The purpose of this project is to solve a problem using linear regression and understand various feature selection and model selection techniques. In this project we predict the insurance charges based on different details. The data used in this project can be found here.
Information about various parameters such as, age, bmi, smoke, children etc.
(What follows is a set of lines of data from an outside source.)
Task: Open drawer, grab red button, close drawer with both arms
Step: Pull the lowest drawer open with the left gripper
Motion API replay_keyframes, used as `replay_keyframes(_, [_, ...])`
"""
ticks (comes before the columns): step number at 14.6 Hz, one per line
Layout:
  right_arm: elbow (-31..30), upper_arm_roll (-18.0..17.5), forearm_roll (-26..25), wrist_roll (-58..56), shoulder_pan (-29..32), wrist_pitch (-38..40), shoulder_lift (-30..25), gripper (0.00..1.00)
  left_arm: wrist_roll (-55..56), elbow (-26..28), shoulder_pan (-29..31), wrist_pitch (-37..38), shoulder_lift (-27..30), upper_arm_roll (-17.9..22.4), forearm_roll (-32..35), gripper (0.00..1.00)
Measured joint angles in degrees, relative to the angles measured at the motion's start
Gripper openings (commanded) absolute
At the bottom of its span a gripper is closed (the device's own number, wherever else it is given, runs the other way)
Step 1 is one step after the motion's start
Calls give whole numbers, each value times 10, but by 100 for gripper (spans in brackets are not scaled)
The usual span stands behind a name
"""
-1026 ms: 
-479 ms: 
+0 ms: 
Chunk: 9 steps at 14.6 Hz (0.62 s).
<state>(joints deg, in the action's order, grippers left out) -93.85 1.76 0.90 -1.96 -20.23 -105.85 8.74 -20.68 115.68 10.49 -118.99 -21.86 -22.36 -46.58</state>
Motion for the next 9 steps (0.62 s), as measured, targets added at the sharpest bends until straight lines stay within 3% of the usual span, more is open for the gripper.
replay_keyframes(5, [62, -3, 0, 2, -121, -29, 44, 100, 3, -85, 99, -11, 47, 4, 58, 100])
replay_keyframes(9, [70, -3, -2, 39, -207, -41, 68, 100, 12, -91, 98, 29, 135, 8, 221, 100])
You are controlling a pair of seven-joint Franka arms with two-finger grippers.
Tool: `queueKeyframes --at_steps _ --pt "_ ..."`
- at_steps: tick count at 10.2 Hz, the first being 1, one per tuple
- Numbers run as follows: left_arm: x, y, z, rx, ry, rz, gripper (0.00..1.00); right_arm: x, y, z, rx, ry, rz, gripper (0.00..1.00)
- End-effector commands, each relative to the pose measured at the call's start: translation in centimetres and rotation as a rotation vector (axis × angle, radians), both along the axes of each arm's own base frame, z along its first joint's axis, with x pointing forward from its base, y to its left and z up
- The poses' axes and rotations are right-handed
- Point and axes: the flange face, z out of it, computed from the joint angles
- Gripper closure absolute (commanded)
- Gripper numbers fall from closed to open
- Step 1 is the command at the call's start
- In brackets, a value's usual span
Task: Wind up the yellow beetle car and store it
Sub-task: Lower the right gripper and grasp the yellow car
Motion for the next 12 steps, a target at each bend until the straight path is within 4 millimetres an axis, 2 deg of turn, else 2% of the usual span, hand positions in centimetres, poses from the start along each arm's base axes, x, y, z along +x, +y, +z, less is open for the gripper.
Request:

We have to come up with a robust regression model that can predict the insurance charges.
library(tidyverse)
library(dplyr)
library(gplots)
library(ggplot2)
library(readxl)
library(ggplot2)
library(dplyr)
library(GGally)
library(leaps)
library(gridExtra)
library(plotly)
library(mvinfluence)
library(ggthemes)
The data is stored in two excel sheets called insurance_web respectively. We need to load it, analyse the data for completeness.
head(df)
## age sex bmi children smoker region charges
## 1 19 female 27.900 0 yes southwest 16884.924
## 2 18 male 33.770 1 no southeast 1725.552
## 3 28 male 33.000 3 no southeast 4449.462
## 4 33 male 22.705 0 no northwest 21984.471
## 5 32 male 28.880 0 no northwest 3866.855
## 6 31 female 25.740 0 no southeast 3756.622
Change data type
df$sex <- as.factor(df$sex)
df$smoker <- as.factor(df$smoker)
df$region <- as.factor(df$region)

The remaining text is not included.